Prompt:
Once the line with "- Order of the" is found in the data, output it and each following line exactly, up to and including the line with "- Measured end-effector", and nothing before or after.

[Records from a collection]

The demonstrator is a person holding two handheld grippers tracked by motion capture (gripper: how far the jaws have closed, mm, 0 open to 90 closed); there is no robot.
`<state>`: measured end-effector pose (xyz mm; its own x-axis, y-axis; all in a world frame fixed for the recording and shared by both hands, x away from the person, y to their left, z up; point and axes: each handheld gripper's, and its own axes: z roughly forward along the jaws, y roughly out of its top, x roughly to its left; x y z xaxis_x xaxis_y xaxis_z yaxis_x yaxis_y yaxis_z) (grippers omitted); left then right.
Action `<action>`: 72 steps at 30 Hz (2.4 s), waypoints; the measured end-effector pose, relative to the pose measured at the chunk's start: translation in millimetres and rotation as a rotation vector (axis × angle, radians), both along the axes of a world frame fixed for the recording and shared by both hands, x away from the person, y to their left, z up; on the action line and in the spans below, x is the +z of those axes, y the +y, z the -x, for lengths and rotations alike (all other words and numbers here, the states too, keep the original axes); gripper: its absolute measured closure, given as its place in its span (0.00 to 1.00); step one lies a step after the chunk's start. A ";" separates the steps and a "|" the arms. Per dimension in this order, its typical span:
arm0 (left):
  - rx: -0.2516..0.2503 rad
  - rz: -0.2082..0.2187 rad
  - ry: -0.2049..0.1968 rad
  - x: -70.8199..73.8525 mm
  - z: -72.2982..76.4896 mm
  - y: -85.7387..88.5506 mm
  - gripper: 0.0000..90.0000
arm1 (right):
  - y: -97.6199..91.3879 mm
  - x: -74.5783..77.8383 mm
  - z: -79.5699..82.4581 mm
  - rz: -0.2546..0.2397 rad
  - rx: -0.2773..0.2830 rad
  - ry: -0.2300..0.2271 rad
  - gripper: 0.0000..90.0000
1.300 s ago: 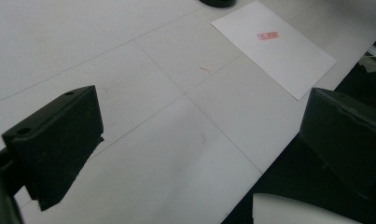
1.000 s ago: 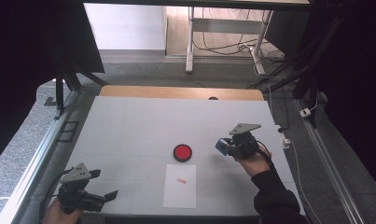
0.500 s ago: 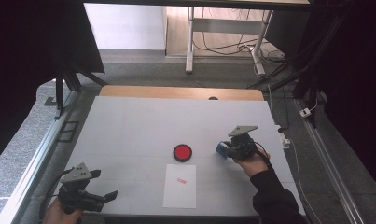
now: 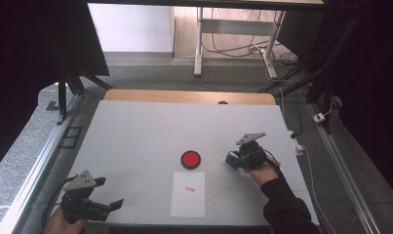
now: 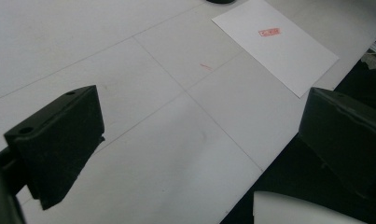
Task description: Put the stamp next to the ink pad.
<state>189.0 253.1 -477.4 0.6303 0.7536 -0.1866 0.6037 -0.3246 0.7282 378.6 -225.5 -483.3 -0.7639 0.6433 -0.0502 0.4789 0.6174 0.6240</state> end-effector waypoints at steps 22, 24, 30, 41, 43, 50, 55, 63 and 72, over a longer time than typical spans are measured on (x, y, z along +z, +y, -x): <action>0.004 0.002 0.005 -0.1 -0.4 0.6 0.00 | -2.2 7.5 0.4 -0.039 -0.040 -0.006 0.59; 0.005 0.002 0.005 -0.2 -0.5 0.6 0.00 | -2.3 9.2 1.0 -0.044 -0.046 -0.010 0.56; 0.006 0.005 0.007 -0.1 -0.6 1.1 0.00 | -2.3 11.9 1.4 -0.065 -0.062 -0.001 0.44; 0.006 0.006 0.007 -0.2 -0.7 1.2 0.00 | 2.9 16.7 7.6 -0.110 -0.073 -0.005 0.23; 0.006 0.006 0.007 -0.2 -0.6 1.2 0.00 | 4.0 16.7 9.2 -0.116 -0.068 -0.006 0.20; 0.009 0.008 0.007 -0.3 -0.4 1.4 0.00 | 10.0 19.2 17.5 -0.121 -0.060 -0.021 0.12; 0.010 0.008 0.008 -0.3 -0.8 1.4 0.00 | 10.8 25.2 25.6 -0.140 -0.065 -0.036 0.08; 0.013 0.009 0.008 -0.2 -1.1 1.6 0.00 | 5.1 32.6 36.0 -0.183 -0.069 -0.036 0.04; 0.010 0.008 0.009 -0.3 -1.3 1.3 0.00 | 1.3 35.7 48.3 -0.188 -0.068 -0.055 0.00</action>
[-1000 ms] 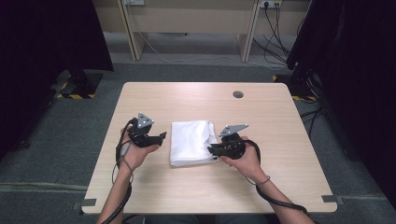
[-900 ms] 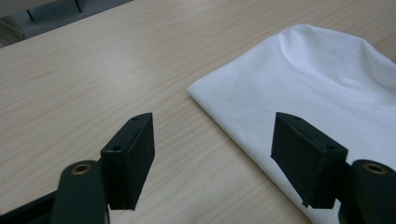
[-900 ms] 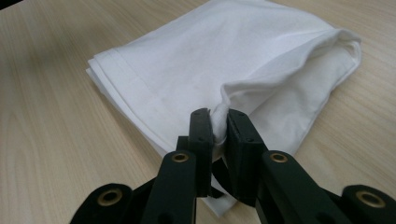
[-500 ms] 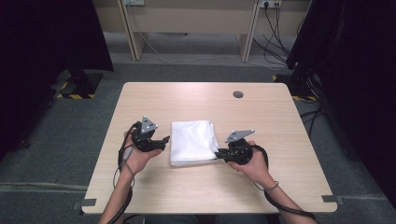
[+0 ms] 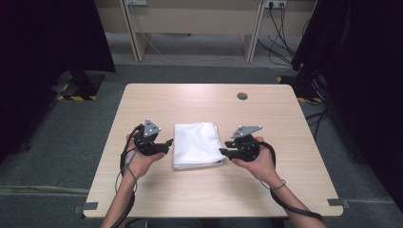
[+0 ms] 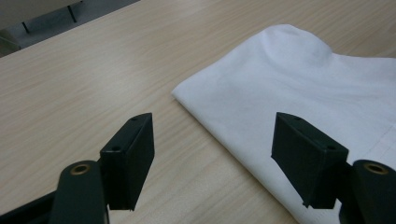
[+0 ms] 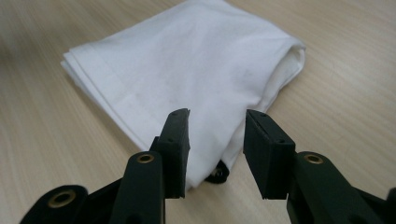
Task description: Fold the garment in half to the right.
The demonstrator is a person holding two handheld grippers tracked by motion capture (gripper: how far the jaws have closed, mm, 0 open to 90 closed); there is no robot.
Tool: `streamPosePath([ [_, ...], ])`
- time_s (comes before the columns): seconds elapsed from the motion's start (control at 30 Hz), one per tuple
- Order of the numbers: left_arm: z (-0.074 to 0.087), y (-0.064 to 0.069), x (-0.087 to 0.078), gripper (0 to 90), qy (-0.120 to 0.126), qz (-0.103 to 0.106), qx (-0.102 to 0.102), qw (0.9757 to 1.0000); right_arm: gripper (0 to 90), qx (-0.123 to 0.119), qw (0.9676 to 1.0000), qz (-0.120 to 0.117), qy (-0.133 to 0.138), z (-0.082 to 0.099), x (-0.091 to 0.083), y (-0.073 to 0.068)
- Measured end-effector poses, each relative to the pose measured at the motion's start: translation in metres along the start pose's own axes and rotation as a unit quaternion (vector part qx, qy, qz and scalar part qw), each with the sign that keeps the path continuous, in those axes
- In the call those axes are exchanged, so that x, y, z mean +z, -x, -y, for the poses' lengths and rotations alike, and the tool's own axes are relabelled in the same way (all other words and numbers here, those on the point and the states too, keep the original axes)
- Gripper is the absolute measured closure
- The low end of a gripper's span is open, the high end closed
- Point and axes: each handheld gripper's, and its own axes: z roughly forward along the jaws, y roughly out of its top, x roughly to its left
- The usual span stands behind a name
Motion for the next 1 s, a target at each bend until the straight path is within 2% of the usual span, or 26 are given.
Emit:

Result of this exercise:
- Order of the numbers: left_arm: z (-0.074 to 0.087), y (-0.064 to 0.069), x (-0.087 to 0.078), gripper (0 to 90), qy (-0.120 to 0.126), qz (-0.103 to 0.106), qx (-0.102 to 0.102), qw (0.9757 to 1.0000); right_arm: gripper (0 to 90), qx (-0.123 to 0.119), qw (0.9676 to 1.0000), qz (-0.120 to 0.117), qy (-0.133 to 0.138), z (-0.082 to 0.099), x (-0.091 to 0.083), y (-0.073 to 0.068)
- Measured end-effector poses, each relative to the pose measured at the motion's start: translation in metres along the start pose's own axes and rotation as a unit quaternion (vector part qx, qy, qz and scalar part qw), each with the sign that keeps the path continuous, in those axes

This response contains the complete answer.